Salmon (Farmed/Atlantic)
First of all, they’re fed god knows what and taste blander than their wild counterparts. Second, they boast 10X the PCBs. But that’s not all, because of the floating pens the spread parasites and diseases to the ocean and other fish. Meanwhile, the Atlantic wild salmon is almost gone – literally. Wild Pacific Salmon taste good. Eat those instead. You’re paying for a privilege of healthier oceans and food.
Shark
Sharks are magnificent. But if that isn’t enough to stop you. Consider this. The food chain. When you remove a top predator, it fails. These gorgeous toothy guys are being harvested for everything from cosmetics to virility myths. Humans kill over 100 million sharks worldwide each year.
Swordfish (Imported)
First off, longline fishing kills other species; they call it “bycatch.” So that’s bad. But when the FDA warns older, infirm and pregnant people about a mercury level in something – it kinda loses its appeal to me. You? At one point – in addition – President Clinton almost made it illegal to catch or import Swordfish. You want a steak fish? Have a nice Albacore Tuna instead.

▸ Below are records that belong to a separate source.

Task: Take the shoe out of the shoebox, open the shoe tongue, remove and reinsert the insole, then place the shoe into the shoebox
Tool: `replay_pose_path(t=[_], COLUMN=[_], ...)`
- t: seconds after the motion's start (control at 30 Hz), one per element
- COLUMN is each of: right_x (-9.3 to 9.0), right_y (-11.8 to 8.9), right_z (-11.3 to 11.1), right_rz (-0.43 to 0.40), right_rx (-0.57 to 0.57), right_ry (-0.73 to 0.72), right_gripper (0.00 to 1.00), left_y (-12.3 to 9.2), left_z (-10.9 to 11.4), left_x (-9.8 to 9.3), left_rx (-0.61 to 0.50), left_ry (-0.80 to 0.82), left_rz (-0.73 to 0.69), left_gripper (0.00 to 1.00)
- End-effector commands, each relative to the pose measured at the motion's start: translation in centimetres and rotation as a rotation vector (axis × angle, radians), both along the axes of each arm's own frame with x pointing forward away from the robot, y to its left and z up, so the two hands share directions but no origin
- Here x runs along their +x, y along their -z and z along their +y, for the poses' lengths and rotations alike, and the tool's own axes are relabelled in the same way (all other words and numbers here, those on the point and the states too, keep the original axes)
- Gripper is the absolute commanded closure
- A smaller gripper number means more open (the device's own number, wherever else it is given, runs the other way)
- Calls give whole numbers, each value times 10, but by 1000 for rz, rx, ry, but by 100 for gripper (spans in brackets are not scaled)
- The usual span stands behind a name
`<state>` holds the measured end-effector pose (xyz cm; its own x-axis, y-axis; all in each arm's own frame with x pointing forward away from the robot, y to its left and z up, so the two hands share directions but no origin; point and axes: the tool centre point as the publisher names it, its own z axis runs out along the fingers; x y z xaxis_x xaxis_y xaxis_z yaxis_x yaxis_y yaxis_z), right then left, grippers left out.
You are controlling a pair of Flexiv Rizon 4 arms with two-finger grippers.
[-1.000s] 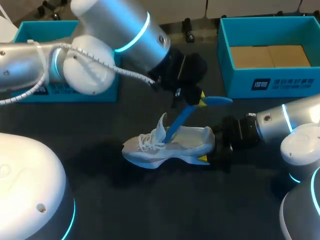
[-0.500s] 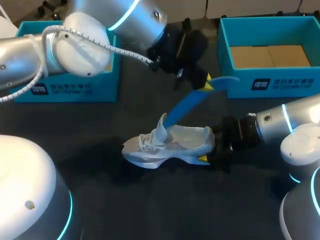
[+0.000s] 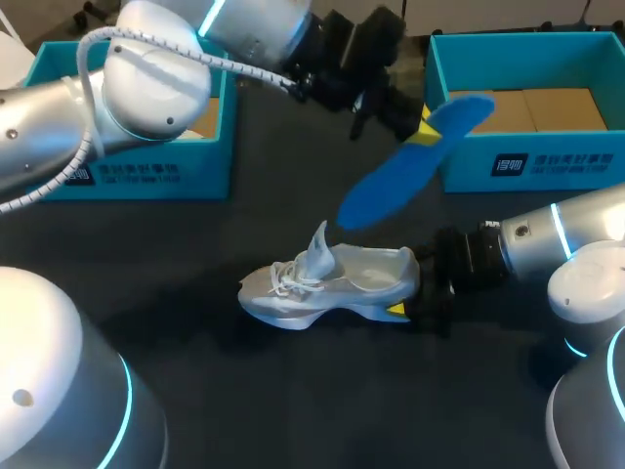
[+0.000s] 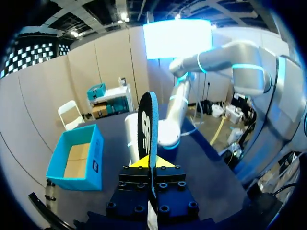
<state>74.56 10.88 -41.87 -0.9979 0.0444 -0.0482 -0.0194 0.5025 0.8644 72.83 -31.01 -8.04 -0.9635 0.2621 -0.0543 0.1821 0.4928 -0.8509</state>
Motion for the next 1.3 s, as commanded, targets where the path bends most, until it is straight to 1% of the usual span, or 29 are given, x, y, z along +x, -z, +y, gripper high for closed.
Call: replay_pose_path(t=[0.03, 0.2, 0.33, 0.4, 1.3], right_x=[0, 0, 0, 0, 0], right_y=[-1, -1, -1, -1, -1], right_z=[1, 1, 1, 1, 1], right_rz=[0, 0, 0, 0, 0], right_rx=[-5, -5, -5, -5, -5], right_ry=[0, 0, 0, 0, 0], right_gripper=[100, 100, 100, 100, 100], left_y=[0, -15, -32, -38, -38], left_z=[3, 2, 7, 11, 11], left_x=[-4, -12, -17, -20, -20], left_rx=[-94, -162, -228, -233, -233], left_ry=[20, 25, 15, 10, 10], left_rz=[25, 27, 20, 7, 7], left_gripper=[100, 100, 100, 100, 100])
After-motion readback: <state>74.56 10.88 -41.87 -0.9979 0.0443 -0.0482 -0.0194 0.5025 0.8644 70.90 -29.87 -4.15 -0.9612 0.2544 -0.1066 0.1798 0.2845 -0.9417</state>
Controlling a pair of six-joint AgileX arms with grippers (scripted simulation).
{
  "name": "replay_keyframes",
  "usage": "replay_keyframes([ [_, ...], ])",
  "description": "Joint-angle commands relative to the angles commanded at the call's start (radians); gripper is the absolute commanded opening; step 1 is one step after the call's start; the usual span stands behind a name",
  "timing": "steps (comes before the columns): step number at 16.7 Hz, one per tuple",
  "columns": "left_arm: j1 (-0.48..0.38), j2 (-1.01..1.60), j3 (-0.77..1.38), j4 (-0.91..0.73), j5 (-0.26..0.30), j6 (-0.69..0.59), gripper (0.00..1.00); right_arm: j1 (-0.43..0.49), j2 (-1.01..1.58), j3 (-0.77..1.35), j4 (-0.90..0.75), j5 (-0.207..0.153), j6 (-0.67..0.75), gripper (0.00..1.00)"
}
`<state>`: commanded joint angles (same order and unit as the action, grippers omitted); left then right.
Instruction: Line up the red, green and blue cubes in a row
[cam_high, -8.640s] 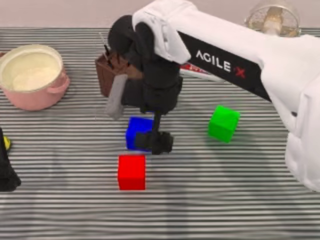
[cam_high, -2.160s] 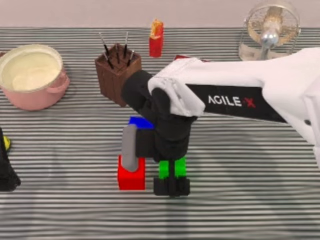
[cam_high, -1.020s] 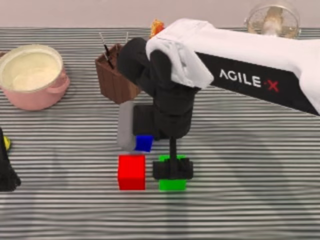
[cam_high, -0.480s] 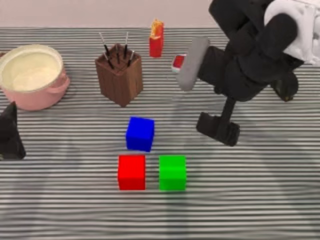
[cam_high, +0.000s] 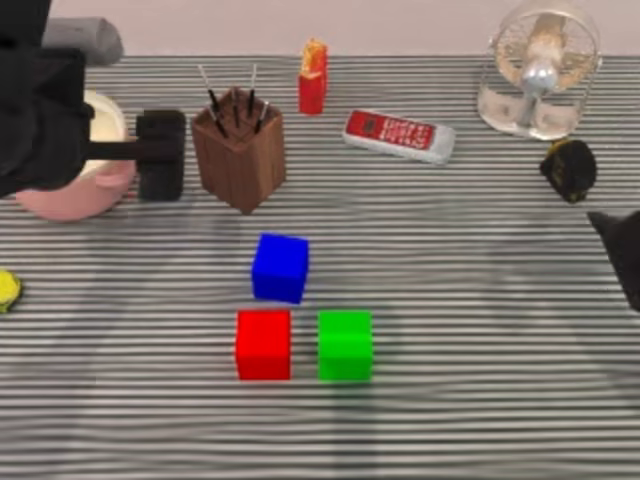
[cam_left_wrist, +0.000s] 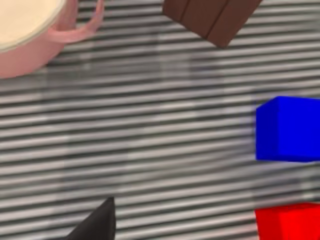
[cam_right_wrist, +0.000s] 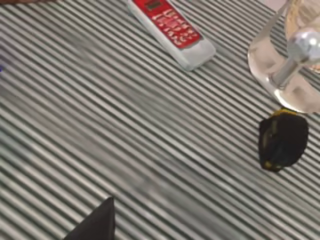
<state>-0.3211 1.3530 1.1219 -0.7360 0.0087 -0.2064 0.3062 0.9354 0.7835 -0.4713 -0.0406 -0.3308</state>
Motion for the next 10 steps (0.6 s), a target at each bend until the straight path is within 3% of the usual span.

Tilefish (Gulf of Mexico/South Atlantic)
Also sold as “golden bass” or “golden snapper” the Tilefish is also a top of the food chain predator. Which means it’s balancing the whole bio thing – and eats fish. Why does that matter –well, kid: those who eat the most other fish get the most mercury. And over fishing is a serious problem with government limitations attempting to aid in its recovery. Have a striped sea bass (farmed only) instead.
Tuna, Bigeye/Yellowfin (Imported/Longline)
US is okay* see above
Okay first off, longline fishing is a no-no for sustaining a number of endangered species. And mercury like you read about. Look for pole caught at the very least – but consider substitution with Albacore or Skipjack.
Tuna, Bluefin (US Albacore & Yellowfin is okay, though – don’t fret)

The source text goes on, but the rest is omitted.